A complete answer includes every line below with the word "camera".

(Records drawn from a dataset)
--- --- ---
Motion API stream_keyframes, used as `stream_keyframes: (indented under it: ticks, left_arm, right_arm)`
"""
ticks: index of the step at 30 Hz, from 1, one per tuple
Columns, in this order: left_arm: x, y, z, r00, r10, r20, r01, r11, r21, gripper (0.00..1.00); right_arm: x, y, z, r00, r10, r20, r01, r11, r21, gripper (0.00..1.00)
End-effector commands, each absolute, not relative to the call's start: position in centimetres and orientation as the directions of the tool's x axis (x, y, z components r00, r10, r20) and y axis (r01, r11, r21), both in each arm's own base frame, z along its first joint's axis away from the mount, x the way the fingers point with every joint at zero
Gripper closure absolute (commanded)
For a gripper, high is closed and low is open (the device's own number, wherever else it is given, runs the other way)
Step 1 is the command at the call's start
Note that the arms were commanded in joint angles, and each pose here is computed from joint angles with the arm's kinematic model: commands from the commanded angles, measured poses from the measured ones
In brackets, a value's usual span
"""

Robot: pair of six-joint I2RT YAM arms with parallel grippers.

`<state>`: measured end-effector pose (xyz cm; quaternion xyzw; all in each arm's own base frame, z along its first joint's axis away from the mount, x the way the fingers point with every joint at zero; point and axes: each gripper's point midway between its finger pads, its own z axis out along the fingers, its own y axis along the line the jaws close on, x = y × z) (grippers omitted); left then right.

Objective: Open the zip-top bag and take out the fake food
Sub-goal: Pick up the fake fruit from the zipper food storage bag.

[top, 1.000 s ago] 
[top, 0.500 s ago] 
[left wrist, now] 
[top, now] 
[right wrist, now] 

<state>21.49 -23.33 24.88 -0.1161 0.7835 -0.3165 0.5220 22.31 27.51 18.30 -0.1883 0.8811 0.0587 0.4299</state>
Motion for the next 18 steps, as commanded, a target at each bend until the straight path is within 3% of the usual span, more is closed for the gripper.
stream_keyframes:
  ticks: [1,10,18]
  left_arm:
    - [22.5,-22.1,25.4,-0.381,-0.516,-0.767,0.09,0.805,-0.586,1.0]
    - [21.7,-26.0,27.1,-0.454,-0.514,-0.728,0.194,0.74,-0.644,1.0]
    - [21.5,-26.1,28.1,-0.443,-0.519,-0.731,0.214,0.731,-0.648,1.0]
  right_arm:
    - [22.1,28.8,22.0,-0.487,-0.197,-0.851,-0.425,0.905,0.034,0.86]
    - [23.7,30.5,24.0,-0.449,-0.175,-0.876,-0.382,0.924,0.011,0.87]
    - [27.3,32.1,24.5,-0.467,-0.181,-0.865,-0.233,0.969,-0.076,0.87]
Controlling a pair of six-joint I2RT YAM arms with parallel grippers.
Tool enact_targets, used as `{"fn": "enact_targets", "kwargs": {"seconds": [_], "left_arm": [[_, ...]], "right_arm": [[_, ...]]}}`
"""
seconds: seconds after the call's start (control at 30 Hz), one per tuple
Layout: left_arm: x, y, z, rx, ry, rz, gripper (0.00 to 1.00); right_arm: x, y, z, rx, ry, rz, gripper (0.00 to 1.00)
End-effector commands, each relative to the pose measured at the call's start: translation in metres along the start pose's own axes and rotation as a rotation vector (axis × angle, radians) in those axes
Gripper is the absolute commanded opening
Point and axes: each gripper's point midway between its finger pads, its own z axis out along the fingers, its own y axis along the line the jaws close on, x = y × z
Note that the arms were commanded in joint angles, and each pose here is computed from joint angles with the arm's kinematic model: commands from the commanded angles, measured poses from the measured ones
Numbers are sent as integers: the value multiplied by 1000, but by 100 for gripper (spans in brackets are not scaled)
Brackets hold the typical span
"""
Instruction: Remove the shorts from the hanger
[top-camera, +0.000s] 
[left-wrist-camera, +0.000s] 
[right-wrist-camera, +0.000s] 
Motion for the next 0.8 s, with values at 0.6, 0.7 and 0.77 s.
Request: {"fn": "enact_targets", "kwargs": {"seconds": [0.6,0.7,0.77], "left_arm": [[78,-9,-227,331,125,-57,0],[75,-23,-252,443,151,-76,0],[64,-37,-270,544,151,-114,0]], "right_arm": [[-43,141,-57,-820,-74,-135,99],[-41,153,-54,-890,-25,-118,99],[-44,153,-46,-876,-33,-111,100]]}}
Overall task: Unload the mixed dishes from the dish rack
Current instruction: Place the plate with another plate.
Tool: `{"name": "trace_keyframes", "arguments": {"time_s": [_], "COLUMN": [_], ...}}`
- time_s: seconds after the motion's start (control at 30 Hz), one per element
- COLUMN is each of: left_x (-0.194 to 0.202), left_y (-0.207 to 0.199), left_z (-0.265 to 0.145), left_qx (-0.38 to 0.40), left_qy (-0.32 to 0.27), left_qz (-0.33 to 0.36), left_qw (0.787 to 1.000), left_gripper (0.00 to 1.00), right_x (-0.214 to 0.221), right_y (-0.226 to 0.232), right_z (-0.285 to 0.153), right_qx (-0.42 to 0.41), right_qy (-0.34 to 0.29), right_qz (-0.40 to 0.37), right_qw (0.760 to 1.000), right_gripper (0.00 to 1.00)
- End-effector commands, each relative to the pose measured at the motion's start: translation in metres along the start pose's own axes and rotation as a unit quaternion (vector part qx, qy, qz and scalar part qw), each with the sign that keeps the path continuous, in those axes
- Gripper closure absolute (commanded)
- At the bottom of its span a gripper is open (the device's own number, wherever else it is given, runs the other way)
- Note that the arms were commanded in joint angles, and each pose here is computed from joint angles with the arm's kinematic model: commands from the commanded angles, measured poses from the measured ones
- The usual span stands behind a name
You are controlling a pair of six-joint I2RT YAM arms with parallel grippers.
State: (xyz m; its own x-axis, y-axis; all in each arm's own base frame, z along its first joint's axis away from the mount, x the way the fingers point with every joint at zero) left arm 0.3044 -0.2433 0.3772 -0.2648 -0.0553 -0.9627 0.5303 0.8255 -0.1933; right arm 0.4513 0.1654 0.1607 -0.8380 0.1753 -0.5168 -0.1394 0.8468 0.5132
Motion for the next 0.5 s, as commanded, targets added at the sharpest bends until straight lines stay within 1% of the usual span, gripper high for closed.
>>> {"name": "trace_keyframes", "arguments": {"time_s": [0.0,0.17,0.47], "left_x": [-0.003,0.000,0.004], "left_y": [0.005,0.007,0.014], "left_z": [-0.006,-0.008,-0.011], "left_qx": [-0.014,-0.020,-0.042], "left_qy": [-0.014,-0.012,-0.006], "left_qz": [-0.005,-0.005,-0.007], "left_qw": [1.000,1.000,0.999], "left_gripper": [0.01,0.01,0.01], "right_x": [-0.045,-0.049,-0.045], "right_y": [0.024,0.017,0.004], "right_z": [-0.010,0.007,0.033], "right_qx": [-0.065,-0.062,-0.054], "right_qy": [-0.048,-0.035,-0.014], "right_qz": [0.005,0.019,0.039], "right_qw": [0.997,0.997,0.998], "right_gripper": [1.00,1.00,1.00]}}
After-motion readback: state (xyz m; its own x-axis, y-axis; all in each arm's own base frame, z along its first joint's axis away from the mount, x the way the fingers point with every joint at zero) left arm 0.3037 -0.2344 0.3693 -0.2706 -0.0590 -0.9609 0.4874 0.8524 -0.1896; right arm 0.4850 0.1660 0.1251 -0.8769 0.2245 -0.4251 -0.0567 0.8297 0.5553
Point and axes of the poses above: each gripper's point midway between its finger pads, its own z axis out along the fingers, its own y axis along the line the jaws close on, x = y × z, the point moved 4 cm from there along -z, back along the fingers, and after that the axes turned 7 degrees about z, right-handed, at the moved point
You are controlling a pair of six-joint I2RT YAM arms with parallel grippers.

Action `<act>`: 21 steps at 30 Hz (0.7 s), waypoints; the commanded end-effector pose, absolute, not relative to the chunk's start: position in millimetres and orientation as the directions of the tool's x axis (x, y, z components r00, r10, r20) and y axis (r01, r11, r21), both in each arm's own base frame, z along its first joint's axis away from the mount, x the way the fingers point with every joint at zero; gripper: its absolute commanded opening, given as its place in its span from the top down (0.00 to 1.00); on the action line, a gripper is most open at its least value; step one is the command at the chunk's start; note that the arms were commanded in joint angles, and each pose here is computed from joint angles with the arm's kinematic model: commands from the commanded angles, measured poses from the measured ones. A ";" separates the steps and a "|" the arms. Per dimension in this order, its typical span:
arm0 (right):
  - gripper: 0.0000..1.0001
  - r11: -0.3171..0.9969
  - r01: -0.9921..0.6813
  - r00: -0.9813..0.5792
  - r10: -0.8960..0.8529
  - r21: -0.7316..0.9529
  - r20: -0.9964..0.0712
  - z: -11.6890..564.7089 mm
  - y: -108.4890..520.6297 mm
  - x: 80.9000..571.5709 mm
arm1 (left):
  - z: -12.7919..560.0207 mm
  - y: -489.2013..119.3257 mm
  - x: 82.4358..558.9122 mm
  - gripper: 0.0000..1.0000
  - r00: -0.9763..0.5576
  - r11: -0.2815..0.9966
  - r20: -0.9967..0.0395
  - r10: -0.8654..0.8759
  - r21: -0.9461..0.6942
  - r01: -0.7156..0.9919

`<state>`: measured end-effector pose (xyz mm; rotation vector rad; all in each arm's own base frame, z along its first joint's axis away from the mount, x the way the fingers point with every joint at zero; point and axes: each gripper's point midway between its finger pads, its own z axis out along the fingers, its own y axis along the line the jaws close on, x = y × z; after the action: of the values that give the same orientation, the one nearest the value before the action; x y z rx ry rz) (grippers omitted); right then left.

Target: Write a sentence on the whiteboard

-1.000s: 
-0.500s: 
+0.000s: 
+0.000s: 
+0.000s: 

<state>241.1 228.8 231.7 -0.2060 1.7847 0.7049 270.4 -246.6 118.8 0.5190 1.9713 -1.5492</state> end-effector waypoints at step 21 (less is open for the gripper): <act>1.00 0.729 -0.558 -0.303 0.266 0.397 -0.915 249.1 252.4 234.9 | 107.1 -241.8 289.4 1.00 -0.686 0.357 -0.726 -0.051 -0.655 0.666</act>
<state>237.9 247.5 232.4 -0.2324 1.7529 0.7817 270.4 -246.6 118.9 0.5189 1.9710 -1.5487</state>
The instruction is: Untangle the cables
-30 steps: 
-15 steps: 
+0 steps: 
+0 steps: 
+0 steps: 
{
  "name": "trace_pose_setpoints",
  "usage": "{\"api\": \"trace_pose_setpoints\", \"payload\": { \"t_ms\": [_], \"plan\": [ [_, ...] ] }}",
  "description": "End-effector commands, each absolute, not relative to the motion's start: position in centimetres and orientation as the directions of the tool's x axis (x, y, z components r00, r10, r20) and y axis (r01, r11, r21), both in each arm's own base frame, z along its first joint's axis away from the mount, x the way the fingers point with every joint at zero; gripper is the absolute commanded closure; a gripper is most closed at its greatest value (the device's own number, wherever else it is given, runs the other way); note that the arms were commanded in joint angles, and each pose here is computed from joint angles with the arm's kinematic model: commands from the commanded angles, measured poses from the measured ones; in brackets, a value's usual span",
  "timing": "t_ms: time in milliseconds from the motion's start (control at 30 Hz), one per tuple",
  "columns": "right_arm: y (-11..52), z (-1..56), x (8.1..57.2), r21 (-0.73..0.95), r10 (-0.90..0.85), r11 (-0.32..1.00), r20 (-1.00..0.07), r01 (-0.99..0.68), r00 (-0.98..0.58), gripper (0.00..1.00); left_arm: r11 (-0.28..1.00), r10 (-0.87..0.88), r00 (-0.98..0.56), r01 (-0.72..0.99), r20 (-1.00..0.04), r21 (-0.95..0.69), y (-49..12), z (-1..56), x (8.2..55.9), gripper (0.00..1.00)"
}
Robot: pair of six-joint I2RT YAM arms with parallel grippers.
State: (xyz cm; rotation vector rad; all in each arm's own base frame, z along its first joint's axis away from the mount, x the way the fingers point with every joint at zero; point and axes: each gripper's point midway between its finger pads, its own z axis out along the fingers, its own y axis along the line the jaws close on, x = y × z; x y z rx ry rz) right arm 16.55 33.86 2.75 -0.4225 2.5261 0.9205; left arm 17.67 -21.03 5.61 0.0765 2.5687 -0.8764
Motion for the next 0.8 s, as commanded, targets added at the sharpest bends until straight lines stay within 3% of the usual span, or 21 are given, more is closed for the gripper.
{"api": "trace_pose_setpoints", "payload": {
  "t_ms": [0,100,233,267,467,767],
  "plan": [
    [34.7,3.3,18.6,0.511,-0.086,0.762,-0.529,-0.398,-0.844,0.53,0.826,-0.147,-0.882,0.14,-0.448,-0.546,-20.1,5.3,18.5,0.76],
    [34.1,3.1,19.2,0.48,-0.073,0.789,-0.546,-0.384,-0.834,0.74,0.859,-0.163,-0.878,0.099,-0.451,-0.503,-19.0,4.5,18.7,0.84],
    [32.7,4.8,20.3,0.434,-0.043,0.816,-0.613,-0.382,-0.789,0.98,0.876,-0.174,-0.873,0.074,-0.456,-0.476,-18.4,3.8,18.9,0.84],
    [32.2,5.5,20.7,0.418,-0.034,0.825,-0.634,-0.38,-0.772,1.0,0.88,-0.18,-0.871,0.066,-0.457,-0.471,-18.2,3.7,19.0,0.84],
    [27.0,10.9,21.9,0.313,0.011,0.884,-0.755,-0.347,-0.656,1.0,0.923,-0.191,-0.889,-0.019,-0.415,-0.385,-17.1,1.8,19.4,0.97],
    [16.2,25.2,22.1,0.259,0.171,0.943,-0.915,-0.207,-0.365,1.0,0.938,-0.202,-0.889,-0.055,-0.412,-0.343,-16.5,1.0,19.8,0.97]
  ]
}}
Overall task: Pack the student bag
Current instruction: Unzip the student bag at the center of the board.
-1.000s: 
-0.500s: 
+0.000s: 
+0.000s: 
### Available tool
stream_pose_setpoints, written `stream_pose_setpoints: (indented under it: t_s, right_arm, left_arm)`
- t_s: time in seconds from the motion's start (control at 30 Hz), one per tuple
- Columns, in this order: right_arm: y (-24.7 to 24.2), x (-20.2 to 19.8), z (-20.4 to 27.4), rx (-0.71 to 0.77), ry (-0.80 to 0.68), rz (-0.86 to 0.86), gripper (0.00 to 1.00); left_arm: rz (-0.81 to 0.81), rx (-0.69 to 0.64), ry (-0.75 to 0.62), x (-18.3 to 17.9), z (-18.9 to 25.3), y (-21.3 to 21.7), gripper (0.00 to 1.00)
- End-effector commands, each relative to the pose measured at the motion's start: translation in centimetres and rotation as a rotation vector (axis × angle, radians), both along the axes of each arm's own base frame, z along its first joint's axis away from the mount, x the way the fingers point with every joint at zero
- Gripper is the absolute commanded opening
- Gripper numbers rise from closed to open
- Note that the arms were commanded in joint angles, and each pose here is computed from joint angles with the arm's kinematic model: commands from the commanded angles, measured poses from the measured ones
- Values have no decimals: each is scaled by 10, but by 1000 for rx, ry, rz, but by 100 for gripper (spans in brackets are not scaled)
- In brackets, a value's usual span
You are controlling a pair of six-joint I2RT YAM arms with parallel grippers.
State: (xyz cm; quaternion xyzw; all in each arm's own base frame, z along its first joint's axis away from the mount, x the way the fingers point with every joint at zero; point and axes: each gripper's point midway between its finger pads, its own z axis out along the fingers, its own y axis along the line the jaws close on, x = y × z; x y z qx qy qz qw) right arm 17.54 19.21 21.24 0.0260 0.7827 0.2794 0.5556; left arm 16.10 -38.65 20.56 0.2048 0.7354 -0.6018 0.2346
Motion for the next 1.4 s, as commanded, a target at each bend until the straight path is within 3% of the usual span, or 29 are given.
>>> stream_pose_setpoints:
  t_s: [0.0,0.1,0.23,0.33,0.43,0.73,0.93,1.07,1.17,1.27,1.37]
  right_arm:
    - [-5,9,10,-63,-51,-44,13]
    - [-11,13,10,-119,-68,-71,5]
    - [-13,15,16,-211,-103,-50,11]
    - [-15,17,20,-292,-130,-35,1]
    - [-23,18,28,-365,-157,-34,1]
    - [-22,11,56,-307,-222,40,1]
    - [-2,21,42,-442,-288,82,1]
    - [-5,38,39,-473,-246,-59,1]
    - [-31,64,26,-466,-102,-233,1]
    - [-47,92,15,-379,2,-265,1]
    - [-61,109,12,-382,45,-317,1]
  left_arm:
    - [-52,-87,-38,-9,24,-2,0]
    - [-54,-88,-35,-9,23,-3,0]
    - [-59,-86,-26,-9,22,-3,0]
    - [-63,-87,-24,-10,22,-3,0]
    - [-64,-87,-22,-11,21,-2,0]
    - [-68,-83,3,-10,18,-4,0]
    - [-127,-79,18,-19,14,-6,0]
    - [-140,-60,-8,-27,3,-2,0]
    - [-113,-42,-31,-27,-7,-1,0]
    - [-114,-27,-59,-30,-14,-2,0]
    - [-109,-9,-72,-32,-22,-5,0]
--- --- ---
> **Answer to the exercise**
[top-camera, +0.000s] 
[left-wrist-camera, +0.000s] 
[right-wrist-camera, +0.000s] 

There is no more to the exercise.